= Walter Brut =

Welsh writer tried for heresy in 1391

Walter Brut (Gwallter Brut) was a fourteenth-century writer from the Welsh borders, whose trial in 1391 is a notable event in the history of Lollardy.

Brut described himself as "a sinner, a layman, a farmer and a Christian" in his trial for heresy which took place on 3 October 1393 before the Bishop of Hereford, Thomas Trefnant. He is mentioned in the medieval English poem Piers Plowman. About the year 1402 he joined the forces of Owain Glyndŵr.

It seems then that this Walter Brute, by nation a Briton or Welsh-man, who was "a layman and learned, and brought up in the University of Oxford, being there a graduate", was accused of saying, among sundry other things, that "the Pope is Antichrist, and a seducer of the people, and utterly against the law and life of Christ". Being called to answer, he put in first certain more brief "exhibits": then "another declaration of the same matter after a more ample tractation"; ex-plaining and setting forth from Scripture the grounds of his opinion. In either case his defense was grounded very mainly on the Revelation. For he at once bases his justification on the fact, as demonstrable, of the Pope answering alike to the chief of the false Christs prophesied of by Christ, as to come in his name; to the Man of Sin prophesied of by St. Paul: the city of Papal Rome answering also similarly to the Apocalyptic Babylon.

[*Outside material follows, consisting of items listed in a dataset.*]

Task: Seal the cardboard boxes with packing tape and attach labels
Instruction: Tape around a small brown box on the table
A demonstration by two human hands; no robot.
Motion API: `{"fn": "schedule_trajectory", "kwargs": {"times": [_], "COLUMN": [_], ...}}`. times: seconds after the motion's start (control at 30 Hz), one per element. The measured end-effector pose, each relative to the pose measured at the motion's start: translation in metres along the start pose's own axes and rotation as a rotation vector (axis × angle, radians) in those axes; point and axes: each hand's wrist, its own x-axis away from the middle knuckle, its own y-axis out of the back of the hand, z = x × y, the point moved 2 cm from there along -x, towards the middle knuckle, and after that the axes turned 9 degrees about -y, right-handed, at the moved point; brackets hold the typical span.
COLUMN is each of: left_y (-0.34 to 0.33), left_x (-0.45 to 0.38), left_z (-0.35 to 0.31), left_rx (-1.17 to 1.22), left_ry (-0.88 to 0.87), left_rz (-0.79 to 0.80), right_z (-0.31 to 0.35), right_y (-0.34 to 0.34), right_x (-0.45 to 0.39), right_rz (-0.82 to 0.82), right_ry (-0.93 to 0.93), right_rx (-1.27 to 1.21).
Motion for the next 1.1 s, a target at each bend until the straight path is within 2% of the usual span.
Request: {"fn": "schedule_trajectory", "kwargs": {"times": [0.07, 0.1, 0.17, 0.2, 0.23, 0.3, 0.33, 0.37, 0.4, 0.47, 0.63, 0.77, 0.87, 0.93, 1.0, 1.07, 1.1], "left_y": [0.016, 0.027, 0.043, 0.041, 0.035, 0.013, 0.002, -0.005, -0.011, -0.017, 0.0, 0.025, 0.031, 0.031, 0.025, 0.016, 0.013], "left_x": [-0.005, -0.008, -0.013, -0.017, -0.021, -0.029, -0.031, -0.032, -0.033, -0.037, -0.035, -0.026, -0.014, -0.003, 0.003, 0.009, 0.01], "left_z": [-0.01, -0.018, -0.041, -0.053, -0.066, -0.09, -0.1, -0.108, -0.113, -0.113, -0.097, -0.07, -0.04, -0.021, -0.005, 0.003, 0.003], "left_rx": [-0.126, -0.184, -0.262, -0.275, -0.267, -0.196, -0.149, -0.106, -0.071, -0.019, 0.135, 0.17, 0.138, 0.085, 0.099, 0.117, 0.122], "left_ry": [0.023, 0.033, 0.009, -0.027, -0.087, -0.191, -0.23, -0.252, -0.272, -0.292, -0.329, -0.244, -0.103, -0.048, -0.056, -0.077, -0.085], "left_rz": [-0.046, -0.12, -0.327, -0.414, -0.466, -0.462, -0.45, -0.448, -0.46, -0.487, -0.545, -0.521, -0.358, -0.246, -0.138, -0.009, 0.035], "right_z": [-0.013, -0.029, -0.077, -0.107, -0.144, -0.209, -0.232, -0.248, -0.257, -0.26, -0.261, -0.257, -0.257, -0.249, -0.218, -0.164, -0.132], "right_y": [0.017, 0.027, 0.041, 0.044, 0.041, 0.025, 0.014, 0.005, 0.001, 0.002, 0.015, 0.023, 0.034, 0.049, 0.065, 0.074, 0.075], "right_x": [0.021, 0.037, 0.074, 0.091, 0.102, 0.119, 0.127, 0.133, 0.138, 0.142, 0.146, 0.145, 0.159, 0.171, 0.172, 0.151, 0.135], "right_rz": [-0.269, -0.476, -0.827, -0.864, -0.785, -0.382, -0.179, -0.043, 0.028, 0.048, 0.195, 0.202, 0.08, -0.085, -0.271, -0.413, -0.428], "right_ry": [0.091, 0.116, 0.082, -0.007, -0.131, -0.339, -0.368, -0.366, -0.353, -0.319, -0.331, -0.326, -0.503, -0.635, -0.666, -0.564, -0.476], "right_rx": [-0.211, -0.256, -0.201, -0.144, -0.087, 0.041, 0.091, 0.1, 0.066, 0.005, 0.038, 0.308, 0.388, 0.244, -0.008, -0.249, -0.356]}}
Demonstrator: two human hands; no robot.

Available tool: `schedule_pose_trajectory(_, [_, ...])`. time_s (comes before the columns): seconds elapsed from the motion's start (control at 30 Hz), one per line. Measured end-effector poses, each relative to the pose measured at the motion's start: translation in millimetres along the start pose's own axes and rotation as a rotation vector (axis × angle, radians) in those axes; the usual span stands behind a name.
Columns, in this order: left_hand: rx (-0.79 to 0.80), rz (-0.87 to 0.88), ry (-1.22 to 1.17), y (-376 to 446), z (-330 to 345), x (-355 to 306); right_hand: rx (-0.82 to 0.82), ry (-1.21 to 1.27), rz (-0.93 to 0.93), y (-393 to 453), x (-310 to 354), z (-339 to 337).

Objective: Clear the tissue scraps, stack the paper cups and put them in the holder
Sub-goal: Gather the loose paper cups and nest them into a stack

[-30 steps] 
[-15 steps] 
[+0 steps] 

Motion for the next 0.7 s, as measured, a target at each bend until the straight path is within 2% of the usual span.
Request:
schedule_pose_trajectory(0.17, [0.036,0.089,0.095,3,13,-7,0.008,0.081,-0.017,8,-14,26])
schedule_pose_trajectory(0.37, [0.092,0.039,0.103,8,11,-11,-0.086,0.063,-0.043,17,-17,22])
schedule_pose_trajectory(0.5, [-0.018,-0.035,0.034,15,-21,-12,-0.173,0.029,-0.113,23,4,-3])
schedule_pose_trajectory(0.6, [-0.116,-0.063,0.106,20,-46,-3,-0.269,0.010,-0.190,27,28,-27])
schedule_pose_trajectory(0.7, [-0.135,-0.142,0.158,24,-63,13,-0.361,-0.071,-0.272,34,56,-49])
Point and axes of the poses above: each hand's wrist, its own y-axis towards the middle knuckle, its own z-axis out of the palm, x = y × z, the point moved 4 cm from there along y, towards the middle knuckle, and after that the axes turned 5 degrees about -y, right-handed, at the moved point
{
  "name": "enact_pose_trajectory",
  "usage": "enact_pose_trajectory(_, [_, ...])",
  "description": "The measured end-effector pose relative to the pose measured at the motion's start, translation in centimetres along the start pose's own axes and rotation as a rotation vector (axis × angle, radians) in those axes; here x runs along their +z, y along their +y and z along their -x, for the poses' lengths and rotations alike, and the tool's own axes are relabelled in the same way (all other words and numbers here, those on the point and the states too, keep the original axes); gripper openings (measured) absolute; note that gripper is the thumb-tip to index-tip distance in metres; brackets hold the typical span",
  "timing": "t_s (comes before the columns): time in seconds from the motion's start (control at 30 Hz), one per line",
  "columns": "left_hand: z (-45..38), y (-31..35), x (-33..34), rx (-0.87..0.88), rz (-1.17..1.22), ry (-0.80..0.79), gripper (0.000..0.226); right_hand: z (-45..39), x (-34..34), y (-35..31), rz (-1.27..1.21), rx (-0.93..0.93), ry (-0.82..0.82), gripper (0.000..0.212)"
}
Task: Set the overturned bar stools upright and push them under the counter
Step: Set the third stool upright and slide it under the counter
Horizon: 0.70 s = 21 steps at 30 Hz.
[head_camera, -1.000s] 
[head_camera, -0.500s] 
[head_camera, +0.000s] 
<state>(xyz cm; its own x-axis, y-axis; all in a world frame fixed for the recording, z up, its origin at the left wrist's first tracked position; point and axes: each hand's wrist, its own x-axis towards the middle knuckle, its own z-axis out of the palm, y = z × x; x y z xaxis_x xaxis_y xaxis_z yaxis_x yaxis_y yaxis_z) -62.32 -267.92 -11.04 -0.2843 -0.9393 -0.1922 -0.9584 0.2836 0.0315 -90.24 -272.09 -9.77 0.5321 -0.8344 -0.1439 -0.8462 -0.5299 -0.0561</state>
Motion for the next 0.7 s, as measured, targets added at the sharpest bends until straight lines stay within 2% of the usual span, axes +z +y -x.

It is unclear, in the light of modern scholarship, whether Anthony Wood's identification of Brut with Walter Brit is sound.

==Works==
- Theology of the Sacrament of the Altar

==Sources==
- "Text and Controversy from Wyclif to Bale: Essays in Honour of Anne Hudson". English Historical Review, 2007, vol CXXII
- Registrum Johannis Trefnant Episcopi Herefordensis, ed. by W. W. Capes. Canterbury and York Society vol. 20 (1916).